> **Activity**:
Nothing but the pictures is dropped; write out all the remaining data below exactly.

> **Dataset records**:
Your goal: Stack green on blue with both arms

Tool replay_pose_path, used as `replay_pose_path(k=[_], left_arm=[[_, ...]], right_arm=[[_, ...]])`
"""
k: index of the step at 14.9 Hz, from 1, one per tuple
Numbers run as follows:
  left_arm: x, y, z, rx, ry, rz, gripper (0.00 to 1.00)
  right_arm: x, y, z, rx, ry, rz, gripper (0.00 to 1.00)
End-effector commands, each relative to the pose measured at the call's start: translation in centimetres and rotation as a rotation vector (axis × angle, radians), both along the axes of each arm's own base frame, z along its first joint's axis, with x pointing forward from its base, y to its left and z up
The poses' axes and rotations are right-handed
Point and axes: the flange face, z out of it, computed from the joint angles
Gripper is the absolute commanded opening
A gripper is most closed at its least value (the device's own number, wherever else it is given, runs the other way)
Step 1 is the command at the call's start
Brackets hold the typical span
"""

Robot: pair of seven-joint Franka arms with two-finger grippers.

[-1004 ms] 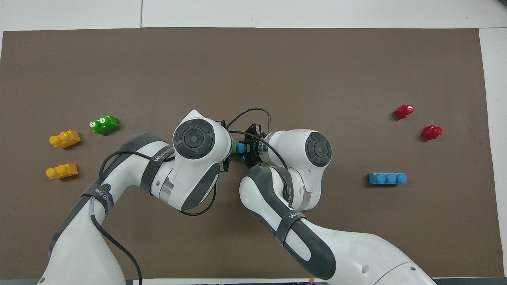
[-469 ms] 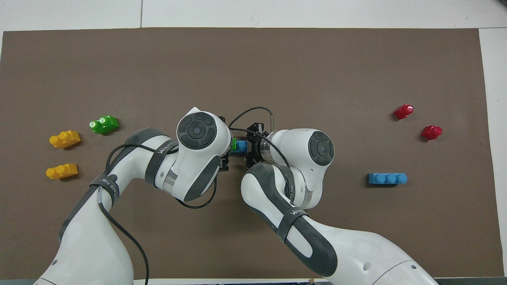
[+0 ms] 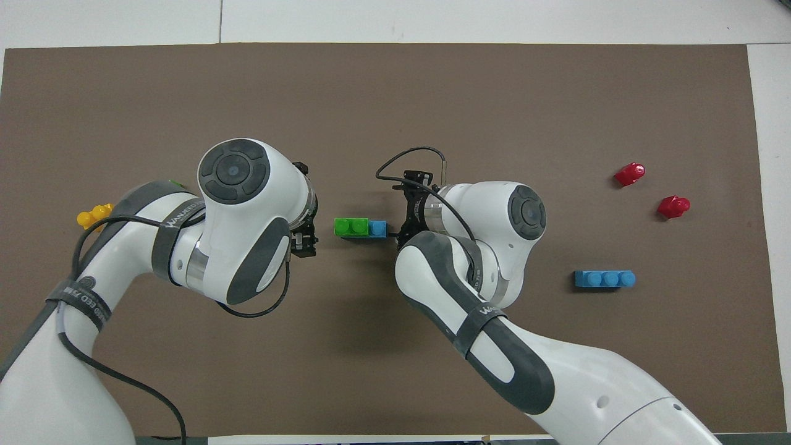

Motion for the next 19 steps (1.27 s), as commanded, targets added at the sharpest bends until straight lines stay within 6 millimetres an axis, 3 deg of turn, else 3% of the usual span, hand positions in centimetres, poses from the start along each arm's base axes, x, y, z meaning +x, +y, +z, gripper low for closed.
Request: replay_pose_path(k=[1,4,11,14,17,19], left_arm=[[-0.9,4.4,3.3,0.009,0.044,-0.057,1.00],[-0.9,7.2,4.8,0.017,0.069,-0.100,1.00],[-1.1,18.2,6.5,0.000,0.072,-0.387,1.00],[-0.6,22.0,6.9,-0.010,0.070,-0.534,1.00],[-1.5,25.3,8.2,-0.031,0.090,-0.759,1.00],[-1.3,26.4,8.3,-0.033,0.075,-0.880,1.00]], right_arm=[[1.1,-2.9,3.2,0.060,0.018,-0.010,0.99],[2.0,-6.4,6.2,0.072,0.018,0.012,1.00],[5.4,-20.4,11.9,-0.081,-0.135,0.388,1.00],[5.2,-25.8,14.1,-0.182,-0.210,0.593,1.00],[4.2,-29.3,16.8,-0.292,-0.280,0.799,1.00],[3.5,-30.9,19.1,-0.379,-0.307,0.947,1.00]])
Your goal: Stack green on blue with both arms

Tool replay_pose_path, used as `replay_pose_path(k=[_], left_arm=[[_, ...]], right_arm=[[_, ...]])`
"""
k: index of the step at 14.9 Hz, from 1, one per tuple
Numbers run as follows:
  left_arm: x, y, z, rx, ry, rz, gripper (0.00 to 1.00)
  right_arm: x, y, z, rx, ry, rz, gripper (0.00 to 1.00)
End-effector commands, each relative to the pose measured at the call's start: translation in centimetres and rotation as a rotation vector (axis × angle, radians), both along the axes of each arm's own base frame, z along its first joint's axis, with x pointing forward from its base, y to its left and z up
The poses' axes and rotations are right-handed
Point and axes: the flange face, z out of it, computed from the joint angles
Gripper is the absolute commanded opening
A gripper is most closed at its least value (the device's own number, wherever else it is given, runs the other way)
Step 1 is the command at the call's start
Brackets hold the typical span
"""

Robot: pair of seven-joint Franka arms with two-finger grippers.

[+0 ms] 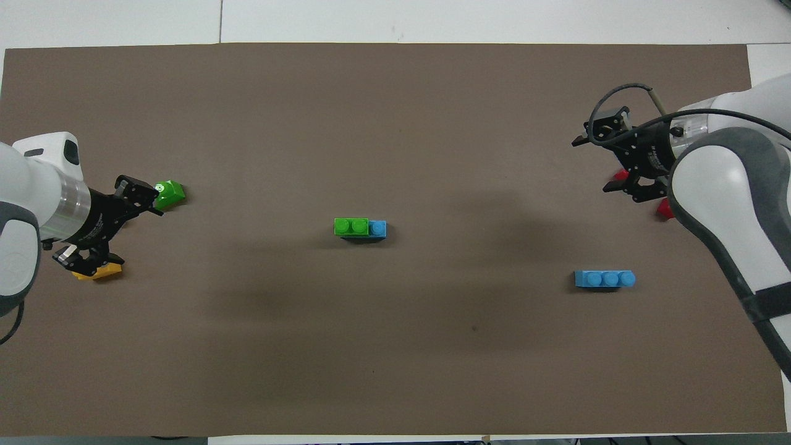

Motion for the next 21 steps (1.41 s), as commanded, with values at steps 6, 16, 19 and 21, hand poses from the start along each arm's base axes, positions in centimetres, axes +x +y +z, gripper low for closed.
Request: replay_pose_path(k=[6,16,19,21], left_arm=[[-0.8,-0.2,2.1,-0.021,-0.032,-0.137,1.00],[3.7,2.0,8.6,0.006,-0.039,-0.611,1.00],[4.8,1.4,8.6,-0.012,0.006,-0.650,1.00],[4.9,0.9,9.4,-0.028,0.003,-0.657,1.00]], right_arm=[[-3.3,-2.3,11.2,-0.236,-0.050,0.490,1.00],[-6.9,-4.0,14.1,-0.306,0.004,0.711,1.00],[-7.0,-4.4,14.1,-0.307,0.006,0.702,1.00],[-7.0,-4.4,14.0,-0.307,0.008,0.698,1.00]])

> **Problem solution**:
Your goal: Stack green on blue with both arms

Tool replay_pose_path, used as `replay_pose_path(k=[_], left_arm=[[_, ...]], right_arm=[[_, ...]])`
"""
k: index of the step at 14.9 Hz, from 1, one per tuple
Numbers run as follows:
  left_arm: x, y, z, rx, ry, rz, gripper (0.00 to 1.00)
  right_arm: x, y, z, rx, ry, rz, gripper (0.00 to 1.00)
End-effector commands, each relative to the pose measured at the call's start: translation in centimetres and rotation as a rotation vector (axis × angle, radians), both along the axes of each arm's own base frame, z along its first joint's axis, with x pointing forward from its base, y to its left and z up
The poses' axes and rotations are right-handed
Point and axes: the flange face, z out of it, computed from the joint angles
Gripper is the absolute commanded opening
A gripper is most closed at its least value (the device's own number, wherever else it is given, runs the other way)
Step 1 is the command at the call's start
Brackets hold the typical span
"""

Robot: pair of seven-joint Franka arms with two-finger grippers.

[-1004 ms] 
[-469 ms] 
[+0 ms] 

Motion for the next 19 steps (1.27 s), as commanded, targets added at the sharpest bends until straight lines stay within 6 millimetres an axis, 3 deg of turn, else 3% of the usual span, hand positions in centimetres, poses from the start along each arm's base axes, x, y, z meaning +x, +y, +z, gripper low for closed.
Request: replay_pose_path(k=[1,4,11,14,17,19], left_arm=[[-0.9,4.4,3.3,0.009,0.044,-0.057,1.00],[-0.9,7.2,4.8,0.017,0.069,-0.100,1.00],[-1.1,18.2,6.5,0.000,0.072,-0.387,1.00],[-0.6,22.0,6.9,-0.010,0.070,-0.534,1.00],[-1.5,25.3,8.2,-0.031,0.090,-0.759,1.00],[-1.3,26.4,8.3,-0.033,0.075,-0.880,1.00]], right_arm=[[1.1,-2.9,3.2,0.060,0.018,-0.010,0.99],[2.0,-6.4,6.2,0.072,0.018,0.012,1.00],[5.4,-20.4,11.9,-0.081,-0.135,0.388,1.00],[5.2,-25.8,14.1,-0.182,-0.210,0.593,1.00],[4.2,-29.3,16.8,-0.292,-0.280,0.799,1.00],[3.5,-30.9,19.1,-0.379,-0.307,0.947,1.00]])
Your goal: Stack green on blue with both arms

Tool replay_pose_path, used as `replay_pose_path(k=[_], left_arm=[[_, ...]], right_arm=[[_, ...]])`
"""
k: index of the step at 14.9 Hz, from 1, one per tuple
Numbers run as follows:
  left_arm: x, y, z, rx, ry, rz, gripper (0.00 to 1.00)
  right_arm: x, y, z, rx, ry, rz, gripper (0.00 to 1.00)
End-effector commands, each relative to the pose measured at the call's start: translation in centimetres and rotation as a rotation vector (axis × angle, radians), both along the axes of each arm's own base frame, z along its first joint's axis, with x pointing forward from its base, y to its left and z up
The poses' axes and rotations are right-handed
Point and axes: the flange face, z out of it, computed from the joint angles
Gripper is the absolute commanded opening
A gripper is most closed at its least value (the device's own number, wherever else it is given, runs the other way)
Step 1 is the command at the call's start
Brackets hold the typical span
"""

Robot: pair of seven-joint Franka arms with two-finger grippers.

[+0 ms] 

Motion for the next 21 steps (1.41 s), as commanded, with values at steps 6, 16, 19 and 21, hand poses from the start along each arm's base axes, positions in centimetres, axes +x +y +z, gripper low for closed.
Request: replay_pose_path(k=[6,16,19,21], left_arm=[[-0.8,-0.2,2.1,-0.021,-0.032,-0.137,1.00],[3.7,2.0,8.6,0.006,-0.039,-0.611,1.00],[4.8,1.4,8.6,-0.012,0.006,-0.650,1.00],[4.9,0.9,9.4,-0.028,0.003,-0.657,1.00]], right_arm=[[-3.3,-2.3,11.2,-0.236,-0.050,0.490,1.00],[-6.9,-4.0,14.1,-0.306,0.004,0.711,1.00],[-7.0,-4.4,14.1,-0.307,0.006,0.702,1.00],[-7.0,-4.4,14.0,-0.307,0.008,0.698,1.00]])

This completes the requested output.